El encuentro contará además con una agenda orientada a la formación y al fortalecimiento de los conocimientos de los caficultores. Entre las actividades previstas se encuentran concursos de calidad, catación, competencias de baristas, rueda de negocios, subastas, cátedra cafetera y espacios tecnológicos. La propia Gobernación define la feria como un escenario destinado a conectar a productores locales con compradores nacionales e internacionales y fortalecer toda la cadena productiva. Para el alcalde de Chaparral, Hélver González Mora, el evento representa una oportunidad para proyectar al municipio y al sur del Tolima como territorios productores de cafés diferenciados.
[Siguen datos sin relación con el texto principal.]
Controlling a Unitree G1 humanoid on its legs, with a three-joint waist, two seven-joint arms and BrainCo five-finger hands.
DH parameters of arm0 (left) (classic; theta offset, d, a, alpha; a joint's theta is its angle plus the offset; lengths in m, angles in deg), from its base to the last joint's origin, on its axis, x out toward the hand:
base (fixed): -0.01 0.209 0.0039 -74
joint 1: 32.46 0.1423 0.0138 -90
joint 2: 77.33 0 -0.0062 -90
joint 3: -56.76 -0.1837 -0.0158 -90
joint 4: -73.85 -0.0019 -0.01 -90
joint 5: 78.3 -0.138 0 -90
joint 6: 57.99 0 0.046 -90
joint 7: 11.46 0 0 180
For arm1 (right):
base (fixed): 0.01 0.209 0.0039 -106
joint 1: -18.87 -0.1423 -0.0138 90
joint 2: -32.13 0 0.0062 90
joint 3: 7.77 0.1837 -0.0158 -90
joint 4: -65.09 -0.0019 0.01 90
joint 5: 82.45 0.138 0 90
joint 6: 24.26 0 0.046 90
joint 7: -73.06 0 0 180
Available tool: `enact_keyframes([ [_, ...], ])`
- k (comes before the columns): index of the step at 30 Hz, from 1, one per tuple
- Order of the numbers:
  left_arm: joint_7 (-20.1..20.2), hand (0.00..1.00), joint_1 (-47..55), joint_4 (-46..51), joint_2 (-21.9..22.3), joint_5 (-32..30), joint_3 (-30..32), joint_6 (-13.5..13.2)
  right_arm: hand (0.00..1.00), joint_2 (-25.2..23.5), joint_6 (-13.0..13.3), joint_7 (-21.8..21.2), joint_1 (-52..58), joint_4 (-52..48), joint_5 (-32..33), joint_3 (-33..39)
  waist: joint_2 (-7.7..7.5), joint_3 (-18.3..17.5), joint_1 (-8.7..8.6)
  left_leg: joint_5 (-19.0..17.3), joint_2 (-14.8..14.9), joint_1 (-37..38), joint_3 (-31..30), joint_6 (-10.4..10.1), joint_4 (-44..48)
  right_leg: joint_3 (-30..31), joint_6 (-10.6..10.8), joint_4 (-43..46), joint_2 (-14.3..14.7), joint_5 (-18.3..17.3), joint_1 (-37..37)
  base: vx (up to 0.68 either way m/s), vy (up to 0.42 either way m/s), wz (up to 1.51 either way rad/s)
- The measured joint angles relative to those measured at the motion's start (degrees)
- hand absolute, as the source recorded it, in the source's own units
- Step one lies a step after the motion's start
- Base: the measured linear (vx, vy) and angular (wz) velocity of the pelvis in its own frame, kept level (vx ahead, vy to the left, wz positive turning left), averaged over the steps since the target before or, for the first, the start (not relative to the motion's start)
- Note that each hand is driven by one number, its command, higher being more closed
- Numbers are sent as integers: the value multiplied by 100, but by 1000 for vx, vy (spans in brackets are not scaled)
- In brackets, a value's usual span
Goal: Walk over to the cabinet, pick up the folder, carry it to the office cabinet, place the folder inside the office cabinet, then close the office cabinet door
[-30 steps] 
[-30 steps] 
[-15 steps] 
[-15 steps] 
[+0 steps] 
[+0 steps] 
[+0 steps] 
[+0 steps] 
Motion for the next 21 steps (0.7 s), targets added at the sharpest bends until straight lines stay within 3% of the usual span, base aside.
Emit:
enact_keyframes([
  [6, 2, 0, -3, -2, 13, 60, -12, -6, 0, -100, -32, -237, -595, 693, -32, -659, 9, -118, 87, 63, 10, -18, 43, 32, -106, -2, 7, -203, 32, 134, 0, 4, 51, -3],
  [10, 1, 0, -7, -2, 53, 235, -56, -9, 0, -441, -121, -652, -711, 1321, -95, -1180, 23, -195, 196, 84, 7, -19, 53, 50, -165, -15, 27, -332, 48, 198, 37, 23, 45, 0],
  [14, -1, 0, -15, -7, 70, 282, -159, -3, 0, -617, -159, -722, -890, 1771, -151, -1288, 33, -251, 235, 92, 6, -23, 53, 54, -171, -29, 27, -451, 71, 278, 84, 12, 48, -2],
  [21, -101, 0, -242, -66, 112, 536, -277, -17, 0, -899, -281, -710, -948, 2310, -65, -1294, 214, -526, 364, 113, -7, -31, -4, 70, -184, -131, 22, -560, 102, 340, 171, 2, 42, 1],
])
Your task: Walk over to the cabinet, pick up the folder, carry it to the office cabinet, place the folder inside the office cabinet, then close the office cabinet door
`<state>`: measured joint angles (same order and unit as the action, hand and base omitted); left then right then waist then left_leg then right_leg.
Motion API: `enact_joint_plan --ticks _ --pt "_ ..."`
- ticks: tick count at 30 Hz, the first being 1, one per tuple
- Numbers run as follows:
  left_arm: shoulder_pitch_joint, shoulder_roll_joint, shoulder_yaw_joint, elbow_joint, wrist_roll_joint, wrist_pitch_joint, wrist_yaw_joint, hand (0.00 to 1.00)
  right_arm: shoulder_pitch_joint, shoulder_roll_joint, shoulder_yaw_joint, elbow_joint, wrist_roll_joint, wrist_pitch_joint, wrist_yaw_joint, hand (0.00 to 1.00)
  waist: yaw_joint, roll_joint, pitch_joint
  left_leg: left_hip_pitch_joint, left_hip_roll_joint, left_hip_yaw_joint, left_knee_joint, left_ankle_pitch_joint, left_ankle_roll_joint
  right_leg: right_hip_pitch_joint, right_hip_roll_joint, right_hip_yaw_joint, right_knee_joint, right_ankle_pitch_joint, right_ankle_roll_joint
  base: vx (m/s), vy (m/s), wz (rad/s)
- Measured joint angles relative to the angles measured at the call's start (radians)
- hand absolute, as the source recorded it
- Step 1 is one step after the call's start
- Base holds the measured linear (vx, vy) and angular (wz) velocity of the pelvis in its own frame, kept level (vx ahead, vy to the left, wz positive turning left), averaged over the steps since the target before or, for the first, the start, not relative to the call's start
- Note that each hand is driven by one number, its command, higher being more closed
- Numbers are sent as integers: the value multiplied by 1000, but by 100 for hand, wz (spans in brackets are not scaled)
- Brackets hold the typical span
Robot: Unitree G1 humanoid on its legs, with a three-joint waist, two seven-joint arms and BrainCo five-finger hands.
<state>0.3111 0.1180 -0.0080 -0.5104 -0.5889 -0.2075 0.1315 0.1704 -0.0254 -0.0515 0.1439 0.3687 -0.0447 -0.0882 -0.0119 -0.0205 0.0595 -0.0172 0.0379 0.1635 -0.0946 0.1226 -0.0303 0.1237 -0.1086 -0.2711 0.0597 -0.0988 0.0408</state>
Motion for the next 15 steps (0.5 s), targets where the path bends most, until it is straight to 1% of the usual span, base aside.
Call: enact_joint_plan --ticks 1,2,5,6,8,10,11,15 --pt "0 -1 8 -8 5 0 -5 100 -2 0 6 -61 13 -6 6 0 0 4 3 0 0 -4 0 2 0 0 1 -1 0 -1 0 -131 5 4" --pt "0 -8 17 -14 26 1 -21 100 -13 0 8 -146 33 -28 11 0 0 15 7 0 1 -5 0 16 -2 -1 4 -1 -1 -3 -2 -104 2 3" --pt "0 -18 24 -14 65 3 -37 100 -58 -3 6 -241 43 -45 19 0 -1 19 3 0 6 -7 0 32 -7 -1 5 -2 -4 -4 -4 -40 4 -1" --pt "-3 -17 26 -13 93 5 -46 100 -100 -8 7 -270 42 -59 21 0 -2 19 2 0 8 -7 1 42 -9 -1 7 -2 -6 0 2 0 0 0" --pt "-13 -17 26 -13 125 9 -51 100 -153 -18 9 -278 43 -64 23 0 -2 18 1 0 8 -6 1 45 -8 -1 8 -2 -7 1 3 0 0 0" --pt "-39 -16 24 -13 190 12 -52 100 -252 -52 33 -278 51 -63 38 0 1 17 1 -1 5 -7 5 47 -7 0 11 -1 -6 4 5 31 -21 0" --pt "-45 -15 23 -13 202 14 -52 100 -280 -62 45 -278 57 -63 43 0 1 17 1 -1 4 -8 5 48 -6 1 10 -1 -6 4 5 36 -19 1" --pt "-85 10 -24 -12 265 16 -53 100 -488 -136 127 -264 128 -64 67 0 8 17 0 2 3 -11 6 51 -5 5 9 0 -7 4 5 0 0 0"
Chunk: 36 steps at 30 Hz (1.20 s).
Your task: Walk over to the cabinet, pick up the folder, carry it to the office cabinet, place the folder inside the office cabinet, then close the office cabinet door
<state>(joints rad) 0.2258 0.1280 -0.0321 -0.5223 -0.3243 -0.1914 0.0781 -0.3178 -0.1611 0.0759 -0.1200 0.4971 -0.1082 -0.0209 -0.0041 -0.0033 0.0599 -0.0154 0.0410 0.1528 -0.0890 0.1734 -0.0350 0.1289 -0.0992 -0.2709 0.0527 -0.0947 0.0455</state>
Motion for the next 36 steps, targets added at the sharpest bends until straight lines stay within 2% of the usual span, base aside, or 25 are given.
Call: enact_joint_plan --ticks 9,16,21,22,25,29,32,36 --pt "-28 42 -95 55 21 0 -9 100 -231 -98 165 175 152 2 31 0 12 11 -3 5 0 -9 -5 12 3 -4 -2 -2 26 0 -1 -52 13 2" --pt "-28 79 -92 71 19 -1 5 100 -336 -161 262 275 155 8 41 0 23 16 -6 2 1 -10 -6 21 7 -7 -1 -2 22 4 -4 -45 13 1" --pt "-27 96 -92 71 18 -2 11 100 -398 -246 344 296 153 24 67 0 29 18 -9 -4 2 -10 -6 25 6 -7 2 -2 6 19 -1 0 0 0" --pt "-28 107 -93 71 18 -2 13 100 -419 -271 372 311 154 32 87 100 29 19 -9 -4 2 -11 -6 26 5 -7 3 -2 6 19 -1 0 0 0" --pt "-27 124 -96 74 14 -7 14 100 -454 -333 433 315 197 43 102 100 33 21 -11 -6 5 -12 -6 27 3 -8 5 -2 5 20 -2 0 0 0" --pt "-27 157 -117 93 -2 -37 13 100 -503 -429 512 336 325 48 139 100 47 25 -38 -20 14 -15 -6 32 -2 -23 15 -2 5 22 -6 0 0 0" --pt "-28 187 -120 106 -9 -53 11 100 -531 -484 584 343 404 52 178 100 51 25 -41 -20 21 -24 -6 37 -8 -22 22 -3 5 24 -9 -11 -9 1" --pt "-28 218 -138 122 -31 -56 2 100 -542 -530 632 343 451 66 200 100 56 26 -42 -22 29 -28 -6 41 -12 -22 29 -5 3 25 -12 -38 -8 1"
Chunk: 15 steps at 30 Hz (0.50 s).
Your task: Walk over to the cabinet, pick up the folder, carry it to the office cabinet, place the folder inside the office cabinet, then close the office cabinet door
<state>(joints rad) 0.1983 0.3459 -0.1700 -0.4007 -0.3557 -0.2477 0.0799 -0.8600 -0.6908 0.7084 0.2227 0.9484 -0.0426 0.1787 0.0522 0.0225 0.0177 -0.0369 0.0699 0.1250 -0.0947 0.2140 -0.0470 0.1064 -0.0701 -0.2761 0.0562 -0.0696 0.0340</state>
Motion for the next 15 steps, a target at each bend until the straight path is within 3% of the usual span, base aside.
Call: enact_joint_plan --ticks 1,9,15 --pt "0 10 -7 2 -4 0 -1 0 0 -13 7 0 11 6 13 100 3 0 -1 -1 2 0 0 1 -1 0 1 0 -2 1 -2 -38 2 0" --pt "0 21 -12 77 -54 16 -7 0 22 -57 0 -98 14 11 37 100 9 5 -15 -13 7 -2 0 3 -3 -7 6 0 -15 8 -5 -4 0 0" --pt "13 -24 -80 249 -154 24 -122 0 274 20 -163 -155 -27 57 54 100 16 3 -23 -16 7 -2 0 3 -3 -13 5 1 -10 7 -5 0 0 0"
La expectativa económica trasciende las ventas directas del grano, pues la llegada de visitantes también puede beneficiar sectores como hotelería, transporte, gastronomía, comercio y turismo. En la planeación inicial se estimó una asistencia superior a 15.000 personas.
El impacto de la feria también busca extenderse más allá de los tres días de programación. La apuesta institucional contempla acompañar a los productores en procesos de formación, generación de valor agregado, apertura de mercados y posicionamiento de la marca café Tolima. En este sentido, las autoridades sostienen que las ferias deben funcionar como una plataforma para establecer relaciones comerciales que continúen después de terminado el evento. La agenda internacional también tendrá un componente de intercambio de experiencias. Productores destacados del departamento han participado en misiones y escenarios especializados para conocer nuevas prácticas relacionadas con cafés de alta especialidad y establecer contactos con compradores. La intención es que estas experiencias contribuyan a mejorar los procesos de producción y beneficio y, al mismo tiempo, permitan que más cafés tolimenses lleguen a mercados especializados.
Chaparral, además, se prepara para recibir a miles de visitantes con un dispositivo institucional que involucra seguridad, movilidad y gestión del riesgo. Las autoridades han señalado que Policía, Ejército, organismos de socorro y administración municipal trabajarán articuladamente durante el desarrollo del certamen, en un contexto en el que el departamento también enfrenta una temporada compleja de incendios forestales. Así, entre el 11 y el 13 de septiembre, Chaparral no solo será sede de una feria: será una vitrina para mostrar la calidad, diversidad y capacidad de innovación de las familias cafeteras del Tolima. El reto estará en convertir la presencia de compradores nacionales e internacionales en negocios concretos y en superar el récord de la subasta, mientras el departamento busca consolidar su posición como uno de los grandes referentes de los cafés especiales de Colombia.